[Data records]
—————

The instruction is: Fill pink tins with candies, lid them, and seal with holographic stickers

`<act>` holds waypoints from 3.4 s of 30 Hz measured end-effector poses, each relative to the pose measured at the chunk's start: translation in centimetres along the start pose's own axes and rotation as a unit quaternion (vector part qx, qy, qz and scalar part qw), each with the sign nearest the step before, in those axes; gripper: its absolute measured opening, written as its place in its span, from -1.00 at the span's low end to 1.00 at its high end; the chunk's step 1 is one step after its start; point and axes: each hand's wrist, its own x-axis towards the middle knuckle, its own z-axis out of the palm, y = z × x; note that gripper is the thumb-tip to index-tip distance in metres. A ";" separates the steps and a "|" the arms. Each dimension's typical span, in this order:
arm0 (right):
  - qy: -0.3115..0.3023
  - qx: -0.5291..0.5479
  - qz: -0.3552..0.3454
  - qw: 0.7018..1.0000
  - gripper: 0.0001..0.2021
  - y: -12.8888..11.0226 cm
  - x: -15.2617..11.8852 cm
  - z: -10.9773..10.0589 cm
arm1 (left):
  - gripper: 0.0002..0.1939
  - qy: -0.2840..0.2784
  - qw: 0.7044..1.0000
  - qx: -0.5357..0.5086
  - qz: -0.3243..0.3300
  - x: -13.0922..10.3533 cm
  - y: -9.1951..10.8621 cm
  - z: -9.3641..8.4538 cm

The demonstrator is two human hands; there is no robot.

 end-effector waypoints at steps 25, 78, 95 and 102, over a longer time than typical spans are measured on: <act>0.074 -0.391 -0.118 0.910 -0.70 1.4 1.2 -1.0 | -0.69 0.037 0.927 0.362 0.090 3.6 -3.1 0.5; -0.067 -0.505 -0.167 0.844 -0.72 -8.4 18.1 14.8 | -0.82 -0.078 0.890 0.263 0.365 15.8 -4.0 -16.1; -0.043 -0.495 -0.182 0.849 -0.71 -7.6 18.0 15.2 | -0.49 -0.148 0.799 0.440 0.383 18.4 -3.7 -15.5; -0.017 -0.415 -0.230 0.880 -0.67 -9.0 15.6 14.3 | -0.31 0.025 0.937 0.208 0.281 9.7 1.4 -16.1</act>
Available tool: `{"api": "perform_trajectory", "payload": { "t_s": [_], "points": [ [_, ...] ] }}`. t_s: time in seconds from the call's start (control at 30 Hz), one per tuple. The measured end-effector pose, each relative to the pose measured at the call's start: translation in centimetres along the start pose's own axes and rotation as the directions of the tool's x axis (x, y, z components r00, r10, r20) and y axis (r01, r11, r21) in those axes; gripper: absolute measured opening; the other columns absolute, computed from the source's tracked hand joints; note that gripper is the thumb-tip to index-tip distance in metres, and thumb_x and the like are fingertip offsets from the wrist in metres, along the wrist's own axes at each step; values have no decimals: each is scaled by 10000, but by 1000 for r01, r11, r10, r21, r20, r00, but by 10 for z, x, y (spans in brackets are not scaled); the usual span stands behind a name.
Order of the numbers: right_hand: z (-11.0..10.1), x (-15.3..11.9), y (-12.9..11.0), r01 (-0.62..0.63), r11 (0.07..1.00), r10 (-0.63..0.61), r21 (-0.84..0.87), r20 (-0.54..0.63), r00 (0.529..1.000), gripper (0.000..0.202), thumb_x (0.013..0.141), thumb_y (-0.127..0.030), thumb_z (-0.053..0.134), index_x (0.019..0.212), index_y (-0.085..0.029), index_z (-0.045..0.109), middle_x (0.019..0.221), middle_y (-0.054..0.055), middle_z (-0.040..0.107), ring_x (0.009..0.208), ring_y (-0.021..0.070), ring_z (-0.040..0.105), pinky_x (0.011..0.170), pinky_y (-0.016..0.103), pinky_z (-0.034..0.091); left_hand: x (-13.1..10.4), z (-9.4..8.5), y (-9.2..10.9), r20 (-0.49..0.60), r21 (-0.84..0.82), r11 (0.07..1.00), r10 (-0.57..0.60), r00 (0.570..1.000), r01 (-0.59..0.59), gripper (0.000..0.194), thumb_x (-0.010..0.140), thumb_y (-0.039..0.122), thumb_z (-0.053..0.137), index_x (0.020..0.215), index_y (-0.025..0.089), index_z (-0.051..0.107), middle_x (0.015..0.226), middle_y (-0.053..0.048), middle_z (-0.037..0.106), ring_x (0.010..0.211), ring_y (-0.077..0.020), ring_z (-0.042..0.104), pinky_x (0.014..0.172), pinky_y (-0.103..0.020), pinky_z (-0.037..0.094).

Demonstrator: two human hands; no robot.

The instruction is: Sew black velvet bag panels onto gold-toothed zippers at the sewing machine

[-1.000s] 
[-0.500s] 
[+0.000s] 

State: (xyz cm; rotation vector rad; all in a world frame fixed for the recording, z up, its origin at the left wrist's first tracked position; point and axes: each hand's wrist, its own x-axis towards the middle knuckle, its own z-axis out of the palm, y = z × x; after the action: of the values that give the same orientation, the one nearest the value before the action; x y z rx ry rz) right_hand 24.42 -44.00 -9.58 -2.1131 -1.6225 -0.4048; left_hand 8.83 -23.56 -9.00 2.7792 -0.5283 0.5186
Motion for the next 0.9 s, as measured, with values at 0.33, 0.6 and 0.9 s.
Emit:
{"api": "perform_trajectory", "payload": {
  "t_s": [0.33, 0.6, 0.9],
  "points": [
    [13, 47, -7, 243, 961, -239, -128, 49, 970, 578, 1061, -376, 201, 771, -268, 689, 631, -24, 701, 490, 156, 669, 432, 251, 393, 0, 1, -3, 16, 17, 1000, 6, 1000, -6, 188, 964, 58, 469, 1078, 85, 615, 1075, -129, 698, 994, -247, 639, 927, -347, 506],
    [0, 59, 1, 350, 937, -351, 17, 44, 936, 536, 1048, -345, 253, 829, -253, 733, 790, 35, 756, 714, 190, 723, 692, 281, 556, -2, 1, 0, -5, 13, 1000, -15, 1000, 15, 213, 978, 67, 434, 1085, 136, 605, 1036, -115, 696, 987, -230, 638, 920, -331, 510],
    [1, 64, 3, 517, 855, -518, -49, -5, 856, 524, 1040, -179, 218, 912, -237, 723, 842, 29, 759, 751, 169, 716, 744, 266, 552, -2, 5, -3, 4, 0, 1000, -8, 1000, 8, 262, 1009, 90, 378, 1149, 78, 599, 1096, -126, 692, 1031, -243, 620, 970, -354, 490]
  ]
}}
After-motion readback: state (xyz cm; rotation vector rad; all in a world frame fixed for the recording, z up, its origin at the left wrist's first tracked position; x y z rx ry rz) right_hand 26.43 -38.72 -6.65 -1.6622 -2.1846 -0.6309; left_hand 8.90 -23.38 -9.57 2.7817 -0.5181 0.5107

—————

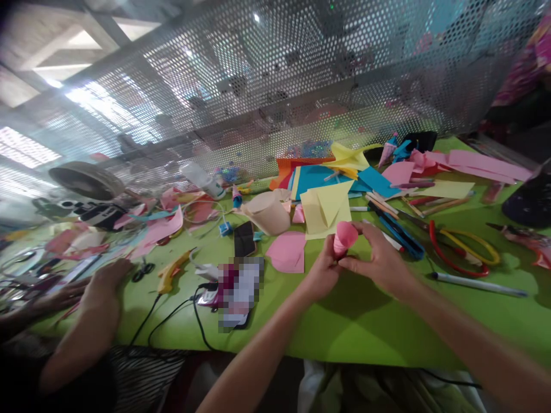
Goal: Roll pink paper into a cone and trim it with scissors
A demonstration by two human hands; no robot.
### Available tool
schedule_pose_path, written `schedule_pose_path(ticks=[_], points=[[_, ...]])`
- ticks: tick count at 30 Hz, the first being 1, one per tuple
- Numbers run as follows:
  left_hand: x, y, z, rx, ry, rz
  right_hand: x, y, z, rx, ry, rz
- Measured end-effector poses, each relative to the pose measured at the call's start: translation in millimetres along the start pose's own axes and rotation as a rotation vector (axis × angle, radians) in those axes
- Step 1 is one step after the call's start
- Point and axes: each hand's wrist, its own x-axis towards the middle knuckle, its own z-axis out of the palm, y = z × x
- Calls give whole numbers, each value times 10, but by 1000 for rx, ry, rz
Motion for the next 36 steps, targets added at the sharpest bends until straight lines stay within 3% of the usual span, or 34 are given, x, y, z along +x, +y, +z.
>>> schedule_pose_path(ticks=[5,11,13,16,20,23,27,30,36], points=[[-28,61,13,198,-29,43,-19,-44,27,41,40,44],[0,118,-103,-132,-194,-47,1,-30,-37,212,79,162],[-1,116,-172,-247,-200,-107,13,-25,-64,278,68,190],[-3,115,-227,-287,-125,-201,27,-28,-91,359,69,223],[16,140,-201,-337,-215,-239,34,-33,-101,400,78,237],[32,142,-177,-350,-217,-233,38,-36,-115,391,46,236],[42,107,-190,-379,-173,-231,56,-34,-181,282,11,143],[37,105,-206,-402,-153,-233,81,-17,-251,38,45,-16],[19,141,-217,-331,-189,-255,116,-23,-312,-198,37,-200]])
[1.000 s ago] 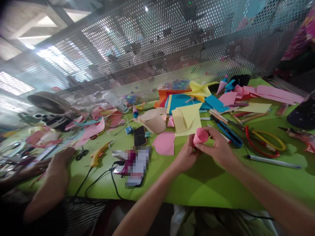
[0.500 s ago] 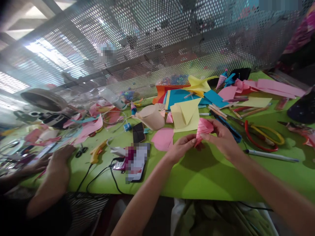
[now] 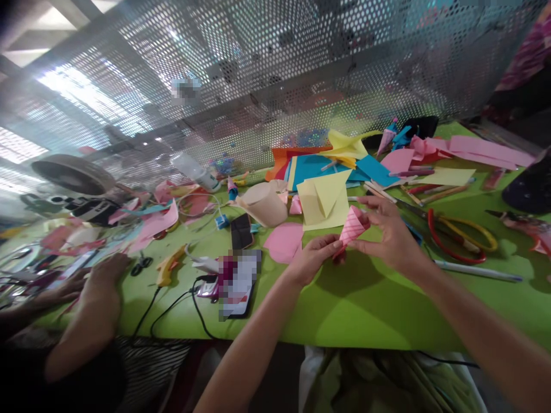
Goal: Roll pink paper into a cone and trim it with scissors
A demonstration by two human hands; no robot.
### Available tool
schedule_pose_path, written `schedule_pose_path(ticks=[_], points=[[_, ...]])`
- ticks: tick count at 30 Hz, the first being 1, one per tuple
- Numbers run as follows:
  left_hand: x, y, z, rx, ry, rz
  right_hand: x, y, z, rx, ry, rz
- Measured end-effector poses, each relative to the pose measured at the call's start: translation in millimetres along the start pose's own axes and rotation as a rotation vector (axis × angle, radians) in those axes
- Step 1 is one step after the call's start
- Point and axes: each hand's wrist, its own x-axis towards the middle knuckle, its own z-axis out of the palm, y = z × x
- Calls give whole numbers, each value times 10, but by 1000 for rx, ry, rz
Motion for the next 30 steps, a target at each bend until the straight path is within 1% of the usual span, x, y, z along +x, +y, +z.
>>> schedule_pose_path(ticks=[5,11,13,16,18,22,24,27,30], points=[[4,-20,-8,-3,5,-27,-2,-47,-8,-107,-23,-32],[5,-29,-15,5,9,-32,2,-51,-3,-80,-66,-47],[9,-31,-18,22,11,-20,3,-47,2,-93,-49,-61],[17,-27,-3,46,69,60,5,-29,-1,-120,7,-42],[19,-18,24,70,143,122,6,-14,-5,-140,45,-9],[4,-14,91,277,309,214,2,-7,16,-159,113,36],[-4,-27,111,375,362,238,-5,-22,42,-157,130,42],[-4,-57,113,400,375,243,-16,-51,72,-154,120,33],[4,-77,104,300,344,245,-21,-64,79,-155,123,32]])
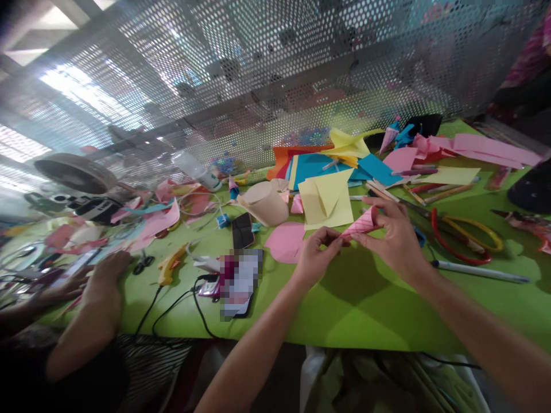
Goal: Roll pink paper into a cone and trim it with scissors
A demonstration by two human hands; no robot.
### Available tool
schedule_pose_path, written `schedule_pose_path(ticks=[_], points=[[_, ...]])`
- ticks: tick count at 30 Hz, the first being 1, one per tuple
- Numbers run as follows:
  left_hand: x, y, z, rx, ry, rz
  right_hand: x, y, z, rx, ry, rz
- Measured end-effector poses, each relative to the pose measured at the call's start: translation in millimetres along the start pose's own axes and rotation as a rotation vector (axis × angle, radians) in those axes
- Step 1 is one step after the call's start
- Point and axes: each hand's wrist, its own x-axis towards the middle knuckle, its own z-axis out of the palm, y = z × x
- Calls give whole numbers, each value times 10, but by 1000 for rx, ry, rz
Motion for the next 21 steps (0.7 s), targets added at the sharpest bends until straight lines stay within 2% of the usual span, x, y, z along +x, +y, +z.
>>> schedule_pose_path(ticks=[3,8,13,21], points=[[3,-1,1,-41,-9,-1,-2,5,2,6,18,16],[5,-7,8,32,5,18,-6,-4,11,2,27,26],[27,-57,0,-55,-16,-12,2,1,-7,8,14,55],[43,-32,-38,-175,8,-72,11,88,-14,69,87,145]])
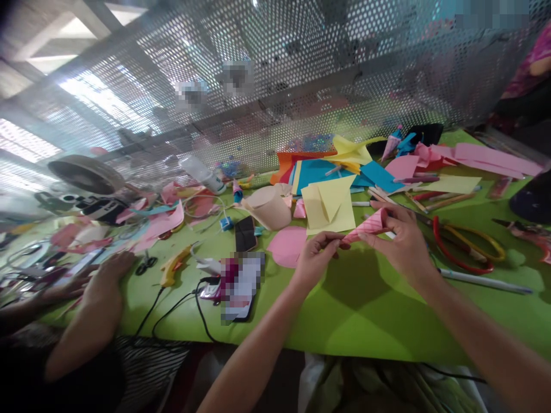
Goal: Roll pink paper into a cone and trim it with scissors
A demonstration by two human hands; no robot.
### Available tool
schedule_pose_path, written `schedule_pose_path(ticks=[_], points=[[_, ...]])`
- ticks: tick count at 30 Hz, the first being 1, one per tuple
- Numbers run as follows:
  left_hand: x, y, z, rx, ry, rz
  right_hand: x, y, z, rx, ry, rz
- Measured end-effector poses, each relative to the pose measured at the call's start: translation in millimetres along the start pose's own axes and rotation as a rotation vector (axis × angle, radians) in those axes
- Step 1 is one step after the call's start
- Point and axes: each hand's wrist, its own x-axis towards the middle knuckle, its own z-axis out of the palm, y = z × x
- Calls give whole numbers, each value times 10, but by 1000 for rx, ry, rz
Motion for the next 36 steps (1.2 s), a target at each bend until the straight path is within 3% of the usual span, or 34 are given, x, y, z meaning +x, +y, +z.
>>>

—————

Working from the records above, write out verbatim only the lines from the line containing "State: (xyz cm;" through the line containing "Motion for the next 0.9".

• Problem solution:
State: (xyz cm; rotation vector rad; all in a world frame fixed for the recording, z up, its origin at the left wrist's first tracked position; point and axes: each hand's wrist, its own x-axis towards the middle knuckle, its own z-axis out of the palm, y = z × x; after the action: of the values that give the same orientation, the one nearest the value before the action; x y z rx ry rz) right_hand 24.42 -44.00 -9.58 -2.1131 -1.6225 -0.4048; left_hand 8.83 -23.56 -9.00 2.7792 -0.5283 0.5186
Motion for the next 0.9 s, as measured, with values at 0.33, 0.6 and 0.9 s.

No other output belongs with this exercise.